Опыт показывает, что есть люди, которые думают, что славянский текст это и есть оригинал. Другие, прекрасно понимая, что так называемый синодальный текст является всего лишь переводом с греческого, видят тем не менее в нем какую‑то копию оригинала и судят об остальных переводах, исключительно сравнивая их с синодальным. Это связано еще с тем, что средний читатель не хочет смириться с тем, что оригинал ему недоступен, и поэтому хочет, чтобы Писание существовало в каком‑то одном точном переводе, любые же варианты вызывают у него отторжение, потому что он боится, что они искажают текст Библии. Опыт, однако, показывает, что «точных» переводов не бывает и даже у самого лучшего из них непременно найдутся недостатки.
«Сегодня, — именно по этой причине писал о. Александр о переводе В. Кузнецовой, — в мировой практике библейских переводов господствует плюрализм. Признавая, что любой перевод в той или иной степени является интерпретацией оригинала, переводчики используют самые разные приемы и языковые установки… Это позволяет читателям ощутить различные измерения и оттенки текста. Так, в традиционном синодальном переводе сохраняется близость к церковнославянскому языку, что связано с чисто историческими причинами. В. Н. Кузнецова идет по другому пути. Она стремится добиться максимального приближения к живому современному русскому языку. Отсюда отказ от архаизмов, от слов, изменивших сегодня свое значение… Были учтены достижения современной экзегетики и филологии, а также наиболее авторитетные современные переводы».
Однако отказ от архаизмов нравится далеко не всем. Так один из рецензентов (между прочим, блестящий ученый–патролог и ныне епископ) пишет: «Происходит сознательная и последовательная десакрализация священного текста, который переводится на площадной, базарный, кухонный язык… Даже самые возвышенные тексты Апостола Павла теряют свою красоту и силу… Перед нами не перевод, а пересказ, причем дурной пересказ, искажающий смысл и стиль оригинального текста. В основу… был положен изначально ложный принцип — стремление подстроиться к языку, на котором якобы говорит современный российский обыватель» (Журнал Московской Патриархии. 1998. № 10. С. 79–80).
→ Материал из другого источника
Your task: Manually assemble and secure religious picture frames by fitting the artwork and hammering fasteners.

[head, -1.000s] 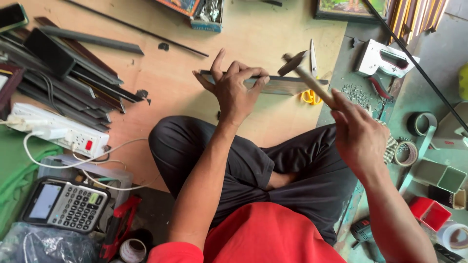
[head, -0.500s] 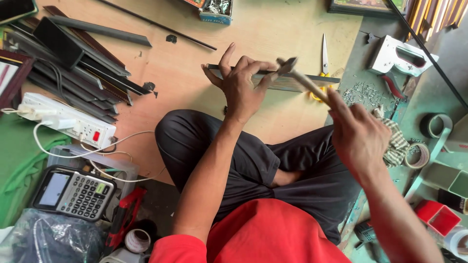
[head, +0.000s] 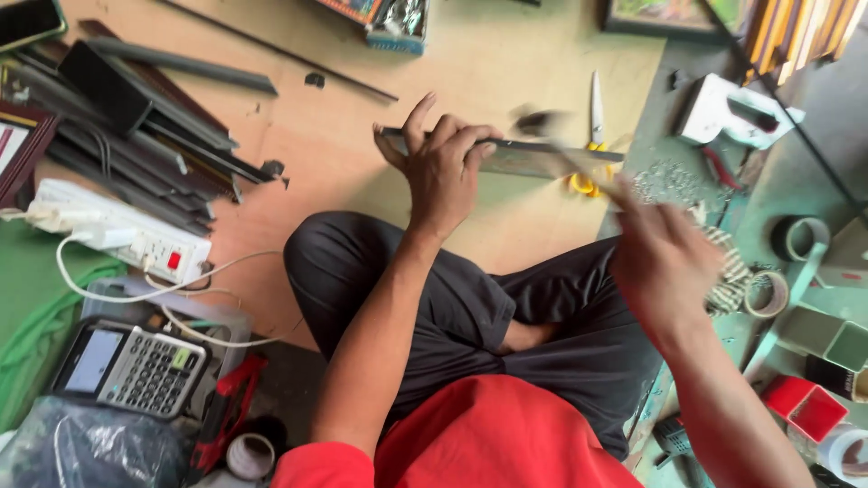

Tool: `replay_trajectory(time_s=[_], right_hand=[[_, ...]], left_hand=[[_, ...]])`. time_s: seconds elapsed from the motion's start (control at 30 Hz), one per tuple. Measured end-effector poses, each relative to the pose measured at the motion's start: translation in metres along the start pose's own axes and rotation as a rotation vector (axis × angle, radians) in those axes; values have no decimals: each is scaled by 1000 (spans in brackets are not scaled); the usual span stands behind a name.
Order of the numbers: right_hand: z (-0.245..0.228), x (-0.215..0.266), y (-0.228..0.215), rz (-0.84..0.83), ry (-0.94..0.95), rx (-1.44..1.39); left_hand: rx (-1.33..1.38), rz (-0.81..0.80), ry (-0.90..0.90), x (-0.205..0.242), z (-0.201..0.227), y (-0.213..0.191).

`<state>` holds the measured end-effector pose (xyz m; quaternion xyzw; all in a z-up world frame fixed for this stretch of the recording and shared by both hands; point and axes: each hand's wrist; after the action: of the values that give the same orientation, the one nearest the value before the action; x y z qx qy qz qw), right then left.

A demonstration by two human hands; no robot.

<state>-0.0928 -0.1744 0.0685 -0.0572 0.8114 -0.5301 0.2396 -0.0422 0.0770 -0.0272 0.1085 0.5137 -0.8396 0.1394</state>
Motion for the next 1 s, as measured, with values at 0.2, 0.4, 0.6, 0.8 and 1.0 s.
replay_trajectory(time_s=[0.2, 0.4, 0.6, 0.8, 1.0], right_hand=[[-1, 7, 1, -18, -23, 51], [15, 25, 9, 3, -8, -14], [37, 45, 59, -112, 33, -139], [158, 2, 132, -84, 193, -266], [346, -110, 163, 211, 160, 106]], left_hand=[[-27, -20, -9, 5, -1, 6], [86, 12, 12, 8, -7, 12], [-202, 67, 97, -27, 53, -9], [-225, -51, 323, -15, 91, 51], [97, 172, 60, -39, 39, -8]])
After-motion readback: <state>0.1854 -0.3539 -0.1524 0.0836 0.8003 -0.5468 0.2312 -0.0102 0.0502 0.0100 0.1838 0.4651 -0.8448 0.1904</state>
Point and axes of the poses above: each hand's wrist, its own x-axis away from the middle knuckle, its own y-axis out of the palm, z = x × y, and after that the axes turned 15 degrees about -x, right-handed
Смысл этого пассажа ясен до предела: рецензента не устраивает «десакрализация священного текста», который на самом деле (и, казалось бы, автор рецензии должен об этом знать!) написан не на каком‑то особом священном языке, как писалась древнеегипетская «Книга мертвых» или «Упанишады», а на простом разговорном языке своего времени; апостол, работая над своими посланиями, меньше всего думал о литературных красотах. Молодой епископ спорит не с В. Кузнецовой, а с о. Александром, причем по одному из самых принципиальных для о. Александра вопросов.